14-Em 2024, nas eleições municipais observou-se reeleição de 82% dos prefeitos que tentaram a reeleição, normalmente, nas décadas anteriores a reeleição ficava no patamar de 50%. Algo aconteceu de extraordinário para que esta realidade eleitoral emergisse no espaço municipal em 2024. Eu chamaria atenção para três variáveis que devem ser testadas em pesquisas empíricas:
15-Os políticos locais e sua liderança partidária estadual, começaram a dominar com destreza as regras eleitorais para eleições executivas e parlamentares, especialmente, as novíssimas regras, qual sejam: em 98% dos municípios nortistas e paraense as eleições executivas são decididas em turno único e estes políticos, que são incumbentes hoje, articularam enormes coligações eleitorais, garantindo centenas de candidatos a vereadores, como puxadores de voto para prefeito, a este movimento estes prefeitos incumbentes construíram maioria parlamentares fundados no patrimonialismo, construíram relações prioritárias com deputado governista estadual e com deputados federais e senadores e ampliaram sua capacidade de realizações.
16-Prefeitos experts no uso das regras eleitorais proporcionais priorizam três ou quatro partidos e formaram chapas competitivas elegendo, já no primeiro momento mais de 50% dos vereadores, no contexto da proibição de coligações em eleições proporcionais. Depois de eleitos, chamam outros vereadores para uma coalisão de governo e chegam a ter o controle de 80% da base parlamentar.

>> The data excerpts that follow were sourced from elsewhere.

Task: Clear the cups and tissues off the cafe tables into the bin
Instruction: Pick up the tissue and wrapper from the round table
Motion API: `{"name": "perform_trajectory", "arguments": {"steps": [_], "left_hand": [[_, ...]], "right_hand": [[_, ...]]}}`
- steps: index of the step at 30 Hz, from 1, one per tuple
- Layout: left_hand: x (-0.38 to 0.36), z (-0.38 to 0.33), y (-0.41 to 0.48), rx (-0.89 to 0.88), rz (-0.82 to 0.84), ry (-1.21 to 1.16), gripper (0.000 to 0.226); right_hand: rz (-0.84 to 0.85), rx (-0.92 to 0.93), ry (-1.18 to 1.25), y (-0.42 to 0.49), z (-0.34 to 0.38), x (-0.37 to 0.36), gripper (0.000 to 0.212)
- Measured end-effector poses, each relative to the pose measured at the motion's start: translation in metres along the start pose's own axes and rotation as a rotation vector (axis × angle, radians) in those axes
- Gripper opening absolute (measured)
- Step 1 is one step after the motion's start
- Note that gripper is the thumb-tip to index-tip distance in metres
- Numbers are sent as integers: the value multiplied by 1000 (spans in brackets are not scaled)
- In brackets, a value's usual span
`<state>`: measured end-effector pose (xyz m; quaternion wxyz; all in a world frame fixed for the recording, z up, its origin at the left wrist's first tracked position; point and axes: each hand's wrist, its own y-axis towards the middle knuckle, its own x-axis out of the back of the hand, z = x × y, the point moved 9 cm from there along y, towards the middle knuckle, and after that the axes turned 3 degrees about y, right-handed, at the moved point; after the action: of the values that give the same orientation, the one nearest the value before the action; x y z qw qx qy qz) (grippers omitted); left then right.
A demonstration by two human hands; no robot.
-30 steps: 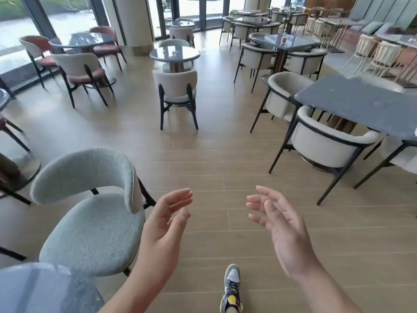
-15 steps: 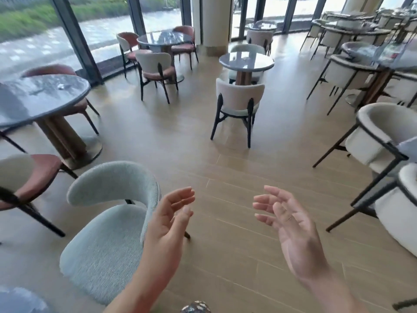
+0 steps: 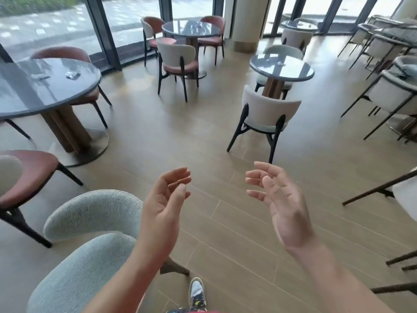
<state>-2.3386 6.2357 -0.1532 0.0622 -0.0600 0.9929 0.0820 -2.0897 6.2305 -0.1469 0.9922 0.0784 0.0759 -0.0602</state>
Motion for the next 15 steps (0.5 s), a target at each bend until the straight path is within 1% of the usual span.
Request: {"name": "perform_trajectory", "arguments": {"steps": [3,7,9,12,15], "left_hand": [[-3,-3,67,-29,1,15,30],[4,3,134,-24,-44,30,30],[10,10,164,-28,-80,40,30],[15,26,211,-10,-134,67,30],[14,43,261,-5,-182,92,30]], "right_hand": [[28,25,-8,75,-3,-17,41],[80,2,13,151,-23,-44,40],[112,-6,21,184,-33,-58,47],[148,-47,30,237,-53,-75,71],[181,-64,58,297,-77,-83,77]]}}
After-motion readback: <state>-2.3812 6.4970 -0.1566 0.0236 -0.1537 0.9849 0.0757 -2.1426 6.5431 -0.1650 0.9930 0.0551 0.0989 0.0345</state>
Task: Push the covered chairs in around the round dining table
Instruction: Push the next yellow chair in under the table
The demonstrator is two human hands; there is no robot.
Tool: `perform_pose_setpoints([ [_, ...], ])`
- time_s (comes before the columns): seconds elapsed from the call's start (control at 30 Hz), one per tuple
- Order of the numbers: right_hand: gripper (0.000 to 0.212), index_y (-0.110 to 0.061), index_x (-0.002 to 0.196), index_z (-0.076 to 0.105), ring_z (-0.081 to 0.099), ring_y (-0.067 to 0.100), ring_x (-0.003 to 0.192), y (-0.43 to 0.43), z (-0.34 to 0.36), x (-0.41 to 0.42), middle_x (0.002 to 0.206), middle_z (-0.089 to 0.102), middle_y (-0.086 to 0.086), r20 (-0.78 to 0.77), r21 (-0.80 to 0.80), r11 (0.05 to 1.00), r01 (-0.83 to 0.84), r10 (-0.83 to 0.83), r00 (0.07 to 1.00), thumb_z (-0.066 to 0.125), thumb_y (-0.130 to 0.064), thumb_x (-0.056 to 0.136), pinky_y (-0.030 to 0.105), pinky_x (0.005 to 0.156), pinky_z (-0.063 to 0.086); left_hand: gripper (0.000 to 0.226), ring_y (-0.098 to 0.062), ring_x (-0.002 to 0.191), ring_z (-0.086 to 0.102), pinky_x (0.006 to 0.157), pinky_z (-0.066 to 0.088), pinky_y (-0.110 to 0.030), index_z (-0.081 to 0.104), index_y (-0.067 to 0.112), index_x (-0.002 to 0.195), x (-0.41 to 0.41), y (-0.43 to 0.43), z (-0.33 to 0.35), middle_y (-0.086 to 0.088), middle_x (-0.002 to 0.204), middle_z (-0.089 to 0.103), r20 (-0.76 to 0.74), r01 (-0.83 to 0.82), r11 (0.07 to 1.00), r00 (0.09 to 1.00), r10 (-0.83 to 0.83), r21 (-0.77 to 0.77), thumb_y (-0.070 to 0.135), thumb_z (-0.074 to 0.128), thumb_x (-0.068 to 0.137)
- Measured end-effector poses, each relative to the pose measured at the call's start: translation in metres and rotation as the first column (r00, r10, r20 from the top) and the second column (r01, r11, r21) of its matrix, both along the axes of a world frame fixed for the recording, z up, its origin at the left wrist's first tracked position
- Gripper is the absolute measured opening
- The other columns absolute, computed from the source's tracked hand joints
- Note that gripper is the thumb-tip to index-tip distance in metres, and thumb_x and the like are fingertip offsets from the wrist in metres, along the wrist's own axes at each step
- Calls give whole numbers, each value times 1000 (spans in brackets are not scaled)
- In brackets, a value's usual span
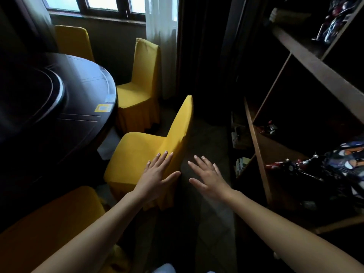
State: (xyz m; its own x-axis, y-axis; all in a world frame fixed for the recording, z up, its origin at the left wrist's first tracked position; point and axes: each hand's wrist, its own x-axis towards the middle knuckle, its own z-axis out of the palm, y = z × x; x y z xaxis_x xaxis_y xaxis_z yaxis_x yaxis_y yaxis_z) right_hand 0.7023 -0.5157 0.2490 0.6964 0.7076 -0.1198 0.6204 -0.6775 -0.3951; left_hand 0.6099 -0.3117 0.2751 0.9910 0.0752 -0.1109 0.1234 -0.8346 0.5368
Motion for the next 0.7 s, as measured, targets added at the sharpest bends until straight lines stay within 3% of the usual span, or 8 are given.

17-Este contexto político e eleitoral de 2024 encontrou um novo momento do poder orçamentários dos deputados federais. Quem estuda o poder local, sabe que a conexão prioritária dos deputados federais e senadores incumbentes são com prefeitos incumbentes ou com ex-prefeitos que têm poder eleitoral constatável.
18-Estes deputados federais ou senadores que são depositários do orçamento impositivo que lhes garantem orçamento milionário anual, estão mais poderosos, do ponto orçamentário, com o advento das emendas do relator, também conhecidas como emendas secretas ou emendas pix. Estas emendas duplicaram o poder de investimento dos deputados federais e senadores de cada estado.
19-Os fatores como emenda impositiva e emenda pix parecem ter uma correlação positiva com o desempenho surpreendente nas eleições paraenses nas eleições de 2024, relacionados com a reeleição de 82% dos prefeitos e no quase desaparecimento da esquerda do espaço municipal. Caso esteja correta o pressuposto de que a conexão prioritária de deputados federais e senadores, são com prefeitos incumbentes, então esta é uma boa hipótese explicativa a ser testada.
20-Este encadeamento de ideias a partir da realidade municipal dos municípios nortistas, em especial dos paraenses, deixa muito claro de que a direita, o centro e a extrema direita tiveram a fortuna ou sorte de disputar as eleições locais de 2024 no contexto das novas regras eleitorais. Isto posto, acredito que prefeitos e vereadores, em conexão com deputados e senadores incumbentes, que sejam ciosos de cuidarem manter suas conexões eleitorais tenderão a construir uma carreira política duradoura e as reeleições de vereadores no espaço locam, também tenderão a aumentar sua proporção percentual nas próximas eleições, caso sejam priorizados pelo prefeito incumbente.
21-Grandes cientistas políticos afirmam que um dos critérios para se medir o enraizamento da democracia em um país é a presença de partidos de esquerda no espaço municipal. Caso este pensamento tenha base na realidade, então o enraizamento, político, cultural e doutrinário da democracia e da res pública, ainda passam longe do solo nortista e paraense.